Die Sars-CoV-2-Krise hat die Arbeitslosigkeit erhöht. In Deutschland stieg der Jahresdurchschnittswert der Arbeitslosenquote insgesamt von 5,0 % in 2019 auf 5,9 % in 2020. Ohne Kurzarbeit wäre die Zunahme noch stärker ausgefallen (siehe hier). Auch für den Arbeitsmarkt gilt: das Risiko, arbeitslos zu werden, bzw. die Betroffenheit von Arbeitslosigkeit, ist in der Pandemie nicht für alle gleich.

Dies zeigen die qualifikationsspezifischen Arbeitslosenquoten sehr deutlich.
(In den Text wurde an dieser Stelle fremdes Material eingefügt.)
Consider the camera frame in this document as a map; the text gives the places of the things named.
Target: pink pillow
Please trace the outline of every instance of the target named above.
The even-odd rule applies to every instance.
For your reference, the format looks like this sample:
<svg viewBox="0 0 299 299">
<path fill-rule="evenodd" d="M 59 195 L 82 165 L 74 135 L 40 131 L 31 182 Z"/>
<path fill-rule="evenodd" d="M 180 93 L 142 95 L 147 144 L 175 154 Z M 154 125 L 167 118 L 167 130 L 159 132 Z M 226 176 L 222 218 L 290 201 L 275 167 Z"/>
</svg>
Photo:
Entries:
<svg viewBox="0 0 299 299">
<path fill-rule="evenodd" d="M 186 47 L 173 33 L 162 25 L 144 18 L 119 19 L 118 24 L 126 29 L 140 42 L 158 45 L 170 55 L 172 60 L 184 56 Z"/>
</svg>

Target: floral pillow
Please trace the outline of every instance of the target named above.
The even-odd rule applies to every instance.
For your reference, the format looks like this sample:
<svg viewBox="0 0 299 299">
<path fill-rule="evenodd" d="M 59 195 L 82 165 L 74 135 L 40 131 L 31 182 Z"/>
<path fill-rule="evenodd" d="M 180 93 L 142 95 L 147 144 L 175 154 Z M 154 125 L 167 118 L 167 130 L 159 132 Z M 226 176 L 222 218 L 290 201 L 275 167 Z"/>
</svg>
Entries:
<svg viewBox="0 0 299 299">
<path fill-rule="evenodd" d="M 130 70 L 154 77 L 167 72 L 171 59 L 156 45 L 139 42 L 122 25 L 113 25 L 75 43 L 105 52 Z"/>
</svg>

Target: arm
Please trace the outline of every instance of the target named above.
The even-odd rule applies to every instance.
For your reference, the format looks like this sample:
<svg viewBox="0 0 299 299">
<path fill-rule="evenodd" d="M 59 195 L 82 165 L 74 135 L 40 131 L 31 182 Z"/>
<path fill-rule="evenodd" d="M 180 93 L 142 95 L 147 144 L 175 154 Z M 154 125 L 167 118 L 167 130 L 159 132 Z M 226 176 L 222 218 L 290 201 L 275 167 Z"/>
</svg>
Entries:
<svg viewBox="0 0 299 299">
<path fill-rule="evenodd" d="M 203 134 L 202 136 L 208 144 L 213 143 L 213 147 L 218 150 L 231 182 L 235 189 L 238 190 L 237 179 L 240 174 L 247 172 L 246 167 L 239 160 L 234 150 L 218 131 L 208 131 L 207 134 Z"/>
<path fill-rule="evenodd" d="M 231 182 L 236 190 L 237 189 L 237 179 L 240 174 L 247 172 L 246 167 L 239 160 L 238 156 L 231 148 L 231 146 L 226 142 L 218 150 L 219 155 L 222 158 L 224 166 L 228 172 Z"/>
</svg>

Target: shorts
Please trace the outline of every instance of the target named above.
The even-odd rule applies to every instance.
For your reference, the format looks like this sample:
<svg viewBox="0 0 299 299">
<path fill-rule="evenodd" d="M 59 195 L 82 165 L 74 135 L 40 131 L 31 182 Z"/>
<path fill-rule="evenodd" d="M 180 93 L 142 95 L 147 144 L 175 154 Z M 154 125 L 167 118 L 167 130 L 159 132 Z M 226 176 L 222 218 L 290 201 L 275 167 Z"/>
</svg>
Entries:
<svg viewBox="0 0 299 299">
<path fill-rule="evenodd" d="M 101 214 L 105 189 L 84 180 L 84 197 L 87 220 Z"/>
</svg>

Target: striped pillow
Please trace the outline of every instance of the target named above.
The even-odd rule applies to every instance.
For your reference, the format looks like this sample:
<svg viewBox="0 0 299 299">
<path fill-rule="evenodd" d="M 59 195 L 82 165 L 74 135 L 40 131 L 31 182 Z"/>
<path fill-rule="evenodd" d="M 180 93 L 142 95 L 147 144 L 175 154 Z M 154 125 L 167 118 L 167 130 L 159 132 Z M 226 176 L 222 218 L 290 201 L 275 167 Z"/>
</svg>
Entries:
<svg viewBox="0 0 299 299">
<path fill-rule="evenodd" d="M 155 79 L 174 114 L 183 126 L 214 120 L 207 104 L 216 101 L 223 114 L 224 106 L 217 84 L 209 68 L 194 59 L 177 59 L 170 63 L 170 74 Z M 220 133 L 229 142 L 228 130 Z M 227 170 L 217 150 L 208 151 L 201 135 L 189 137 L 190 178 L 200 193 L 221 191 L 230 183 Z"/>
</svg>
Quelle der Daten: Statistik der Bundesagentur für Arbeit

Die bisherigen Entwicklungen setzen sich fort: je höher das Niveau der beruflichen Bildung, desto geringer ist das Arbeitsmarktrisiko. Die Pandemie hat allerdings die qualifikationsspezifischen Unterschiede verstärkt. Die Arbeitslosenquote stieg in 2020 gegenüber dem Vorjahr um 0,9 Prozentpunkte. Bei AkademikerInnen und bei Arbeitslosen mit einer schulischen oder beruflichen Ausbildung war der Anstieg geringer: jeweils 0,5 Prozentpunkte. Am stärksten stieg die Arbeitslosigkeit bei Personen ohne abgeschlossene Berufsausbildung von 17,7 % in 2019 auf 20,9 % in 2020. Die Zunahme beträgt 3,2 Prozentpunkte – also mehr als das 6-fache derjenigen mit einem Berufsabschluss. Ihr Anteil liegt auch höher, wenn man den Wert vergleicht mit dem Jahr einer ähnlichen Arbeitslosenquote (2016: 6,1 %, 2017: 5,7 %), wo ihre spezifische Arbeitslosenquoten bei 20 % (2016) oder 18,7 % (2017) lag.

Außerdem: Bei sinkender Arbeitslosenquote nahm der Anteil der Arbeitslosen ohne Berufsabschluss an den Arbeitslosen zu. Das liegt daran, dass bei den anderen Gruppen die anteilige Arbeitslosenquote schneller sank.

Quelle der Daten: Statistik der Bundesagentur für Arbeit

Fazit

Ohne zusätzliche und spezifische Förderung der Arbeitslosen ohne Berufsausbildung werden diese über längere Zeit arbeitslos bleiben (wenn man die Entwicklung seit 2015 in Betracht zieht).

Und es ist sicherlich erforderlich diese Risikogruppe angesichts der erhöhten Betroffenheit präventiv zu fördern um Arbeitslosigkeit zu vermeiden.

Eine solche Förderung könnte in einer überbetrieblichen / außerbetrieblichen Ausbildung bestehen (siehe auch Corona-Pandemie macht Ausbildungsgarantie erforderlich).